Dump truck kills woman, 67, crossing intersection Children nearby as accident occurs BALTIMORE CITY

September 10, 1993|By Michael James | Michael James,Staff Writer

A 67-year-old woman was killed by a dump truck as she crossed a Southwest Baltimore street yesterday in front of several children who had just gotten out of school, city police reported.

Margaret Tharle of the 1700 block of Cole St. was walking west on Pratt Street across Fulton Avenue about 11:45 a.m. when the truck struck her, police said.

The driver, Clyde L. Harris Jr., 55, of the 100 block of Dunlap Road in Pasadena, had stopped for a red light in the north lane of Fulton Avenue and apparently never saw Mrs. Tharle walk in front of the truck, police said.

When the light flashed green, Mr. Harris -- who told police his high driver's seat prevented him from seeing the woman -- began moving forward.

"She was hollering for him to stop. Evidently he couldn't see her," said Candy Matheny, a Dover Street resident who was standing at the corner with her daughters, Tiffany, 4, and Rebecca, 3.

Ms. Matheny said that it appeared as if Mrs. Tharle tried to move out of the path of the truck but had no place to run because of other oncoming vehicles.

Her cries for the driver to stop may have been hard to hear because of work being done by a nearby road crew, Ms. Matheny said. "She had been just 10 feet in front of me. May

be if I had yelled it might have helped, but I was in a state of shock. I couldn't say anything," she said.

Police said Mrs. Tharle was taken to the University of Maryland Medical Center, where she was dead on arrival. She suffered extensive head and internal injuries.

Mr. Harris is a driver for Ben Underwood Towing Co. in the 2700 block of W. Woodwell Road in Dundalk. No charges have been filed, and the investigation is continuing, police said.

Mrs. Tharle, known as "Maggie" to friends, was a polite, friendly woman who often took daytime walks in the nearby shopping district, Ms. Matheny said.
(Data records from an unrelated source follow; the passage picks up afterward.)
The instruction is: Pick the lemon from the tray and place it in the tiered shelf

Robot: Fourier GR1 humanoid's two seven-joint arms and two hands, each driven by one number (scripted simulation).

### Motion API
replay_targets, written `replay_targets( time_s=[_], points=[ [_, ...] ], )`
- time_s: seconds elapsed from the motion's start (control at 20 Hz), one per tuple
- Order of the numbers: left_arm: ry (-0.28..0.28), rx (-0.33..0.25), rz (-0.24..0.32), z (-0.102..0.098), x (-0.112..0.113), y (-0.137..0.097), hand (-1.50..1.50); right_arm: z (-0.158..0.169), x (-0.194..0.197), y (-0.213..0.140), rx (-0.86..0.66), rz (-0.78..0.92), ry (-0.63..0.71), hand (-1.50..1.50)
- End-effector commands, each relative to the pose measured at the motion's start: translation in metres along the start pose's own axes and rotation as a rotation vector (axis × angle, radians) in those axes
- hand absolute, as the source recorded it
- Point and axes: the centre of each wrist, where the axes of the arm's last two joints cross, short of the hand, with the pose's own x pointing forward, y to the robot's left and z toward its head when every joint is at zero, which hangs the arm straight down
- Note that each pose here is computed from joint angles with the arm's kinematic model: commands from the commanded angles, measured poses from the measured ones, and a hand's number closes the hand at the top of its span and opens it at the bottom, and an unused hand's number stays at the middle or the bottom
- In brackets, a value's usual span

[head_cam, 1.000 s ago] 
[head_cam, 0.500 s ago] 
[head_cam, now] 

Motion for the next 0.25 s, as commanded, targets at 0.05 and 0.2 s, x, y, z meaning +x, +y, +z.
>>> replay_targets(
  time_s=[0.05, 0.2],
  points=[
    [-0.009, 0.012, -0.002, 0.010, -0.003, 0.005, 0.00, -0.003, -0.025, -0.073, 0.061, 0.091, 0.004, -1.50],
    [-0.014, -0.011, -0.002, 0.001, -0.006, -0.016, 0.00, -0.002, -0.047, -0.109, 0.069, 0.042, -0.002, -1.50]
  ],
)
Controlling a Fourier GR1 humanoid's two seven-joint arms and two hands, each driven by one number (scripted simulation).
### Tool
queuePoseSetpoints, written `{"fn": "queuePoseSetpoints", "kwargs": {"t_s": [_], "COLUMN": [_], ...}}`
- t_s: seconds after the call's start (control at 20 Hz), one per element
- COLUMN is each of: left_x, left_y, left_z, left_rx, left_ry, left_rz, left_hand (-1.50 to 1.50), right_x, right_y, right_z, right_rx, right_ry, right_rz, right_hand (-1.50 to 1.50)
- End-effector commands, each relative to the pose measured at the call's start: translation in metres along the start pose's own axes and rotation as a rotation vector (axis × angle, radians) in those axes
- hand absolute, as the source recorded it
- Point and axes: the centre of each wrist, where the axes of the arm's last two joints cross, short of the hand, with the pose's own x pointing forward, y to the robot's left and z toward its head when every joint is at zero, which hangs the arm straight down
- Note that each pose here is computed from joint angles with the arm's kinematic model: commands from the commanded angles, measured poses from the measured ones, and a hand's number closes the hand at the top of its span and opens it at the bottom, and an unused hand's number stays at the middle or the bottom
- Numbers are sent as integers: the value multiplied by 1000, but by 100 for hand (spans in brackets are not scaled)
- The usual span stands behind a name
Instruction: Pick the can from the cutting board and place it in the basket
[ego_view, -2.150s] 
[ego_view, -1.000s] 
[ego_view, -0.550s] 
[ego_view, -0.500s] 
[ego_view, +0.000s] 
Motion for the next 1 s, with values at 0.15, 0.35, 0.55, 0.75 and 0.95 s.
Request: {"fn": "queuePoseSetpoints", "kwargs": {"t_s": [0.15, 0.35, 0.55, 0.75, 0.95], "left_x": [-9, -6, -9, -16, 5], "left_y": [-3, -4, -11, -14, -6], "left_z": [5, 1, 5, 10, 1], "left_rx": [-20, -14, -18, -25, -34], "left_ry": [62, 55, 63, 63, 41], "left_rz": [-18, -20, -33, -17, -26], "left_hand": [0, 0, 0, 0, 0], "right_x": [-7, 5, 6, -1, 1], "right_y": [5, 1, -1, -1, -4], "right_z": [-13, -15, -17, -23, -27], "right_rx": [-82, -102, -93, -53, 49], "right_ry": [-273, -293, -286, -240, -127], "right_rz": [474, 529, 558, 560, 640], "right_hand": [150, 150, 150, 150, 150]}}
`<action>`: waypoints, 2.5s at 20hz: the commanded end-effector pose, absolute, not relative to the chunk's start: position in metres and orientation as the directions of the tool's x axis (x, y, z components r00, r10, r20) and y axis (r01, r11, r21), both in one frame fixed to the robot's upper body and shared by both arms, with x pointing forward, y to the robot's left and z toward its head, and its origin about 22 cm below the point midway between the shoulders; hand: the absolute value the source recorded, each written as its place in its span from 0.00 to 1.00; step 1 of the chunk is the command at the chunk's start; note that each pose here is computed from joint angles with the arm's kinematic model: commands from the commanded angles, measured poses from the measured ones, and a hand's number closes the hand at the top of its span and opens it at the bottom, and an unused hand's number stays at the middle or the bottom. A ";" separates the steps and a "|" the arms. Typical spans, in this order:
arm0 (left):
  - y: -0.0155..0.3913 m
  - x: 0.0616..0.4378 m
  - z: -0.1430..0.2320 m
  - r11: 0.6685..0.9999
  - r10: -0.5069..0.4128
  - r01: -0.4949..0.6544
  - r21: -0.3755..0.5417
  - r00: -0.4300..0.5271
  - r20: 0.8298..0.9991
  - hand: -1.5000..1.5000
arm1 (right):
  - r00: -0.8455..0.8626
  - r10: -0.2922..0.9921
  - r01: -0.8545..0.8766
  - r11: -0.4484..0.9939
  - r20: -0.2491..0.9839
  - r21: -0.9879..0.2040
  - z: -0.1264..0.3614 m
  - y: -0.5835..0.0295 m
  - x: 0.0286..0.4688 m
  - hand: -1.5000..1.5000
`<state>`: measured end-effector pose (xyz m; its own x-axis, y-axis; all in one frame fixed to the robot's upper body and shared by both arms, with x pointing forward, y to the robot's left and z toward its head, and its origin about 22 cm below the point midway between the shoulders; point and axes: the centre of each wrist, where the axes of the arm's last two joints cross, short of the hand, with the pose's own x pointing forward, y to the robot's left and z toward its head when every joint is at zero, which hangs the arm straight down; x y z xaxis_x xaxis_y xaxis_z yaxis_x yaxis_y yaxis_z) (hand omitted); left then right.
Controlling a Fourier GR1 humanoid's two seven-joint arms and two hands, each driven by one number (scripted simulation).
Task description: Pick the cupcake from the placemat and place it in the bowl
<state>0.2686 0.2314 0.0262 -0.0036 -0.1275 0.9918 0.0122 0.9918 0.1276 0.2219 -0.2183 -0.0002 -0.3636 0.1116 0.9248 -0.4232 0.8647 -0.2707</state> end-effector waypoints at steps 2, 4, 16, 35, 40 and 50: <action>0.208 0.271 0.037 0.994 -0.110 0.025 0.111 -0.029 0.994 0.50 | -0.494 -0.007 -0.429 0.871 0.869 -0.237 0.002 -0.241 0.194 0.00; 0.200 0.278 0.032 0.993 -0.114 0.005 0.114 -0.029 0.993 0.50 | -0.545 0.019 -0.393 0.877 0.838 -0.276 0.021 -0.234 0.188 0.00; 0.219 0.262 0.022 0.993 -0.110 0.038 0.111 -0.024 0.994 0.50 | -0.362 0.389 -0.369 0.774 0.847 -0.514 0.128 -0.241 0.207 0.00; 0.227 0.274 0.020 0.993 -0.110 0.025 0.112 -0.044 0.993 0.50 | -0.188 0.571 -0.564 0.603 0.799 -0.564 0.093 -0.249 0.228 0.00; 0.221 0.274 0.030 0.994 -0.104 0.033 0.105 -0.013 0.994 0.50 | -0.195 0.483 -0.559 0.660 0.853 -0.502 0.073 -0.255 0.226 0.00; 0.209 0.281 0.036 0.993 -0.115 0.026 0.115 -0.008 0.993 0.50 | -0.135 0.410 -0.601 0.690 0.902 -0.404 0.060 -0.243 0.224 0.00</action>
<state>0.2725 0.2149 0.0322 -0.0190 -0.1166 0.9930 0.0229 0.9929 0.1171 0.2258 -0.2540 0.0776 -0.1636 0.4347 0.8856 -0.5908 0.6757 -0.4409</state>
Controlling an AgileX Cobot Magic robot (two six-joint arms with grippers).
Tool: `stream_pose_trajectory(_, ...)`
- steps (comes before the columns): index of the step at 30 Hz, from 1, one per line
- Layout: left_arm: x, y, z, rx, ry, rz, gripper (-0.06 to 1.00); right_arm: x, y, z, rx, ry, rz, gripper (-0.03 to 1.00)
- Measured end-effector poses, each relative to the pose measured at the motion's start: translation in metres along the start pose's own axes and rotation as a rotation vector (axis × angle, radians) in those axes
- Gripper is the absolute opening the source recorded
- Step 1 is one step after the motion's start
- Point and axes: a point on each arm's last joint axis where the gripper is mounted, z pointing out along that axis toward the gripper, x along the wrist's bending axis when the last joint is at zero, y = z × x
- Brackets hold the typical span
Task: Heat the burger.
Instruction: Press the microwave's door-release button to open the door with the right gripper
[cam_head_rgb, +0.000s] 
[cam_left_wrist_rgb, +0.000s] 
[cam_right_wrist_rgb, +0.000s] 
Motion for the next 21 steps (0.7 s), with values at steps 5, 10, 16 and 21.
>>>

"She loved my kids. She would stop and give them candy and tell them how pretty they were," she said. At the time of the accident, Ms. Matheny and a few other parents were walking their children home from Steuart Hill Elementary School.

Ms. Matheny said that moments before she approached the intersection, Tiffany had stopped to fuss with something that was caught in her shoe.

"She's very particular about things. I'm grateful, because if she hadn't stopped, it might have been us in front of that truck," she said.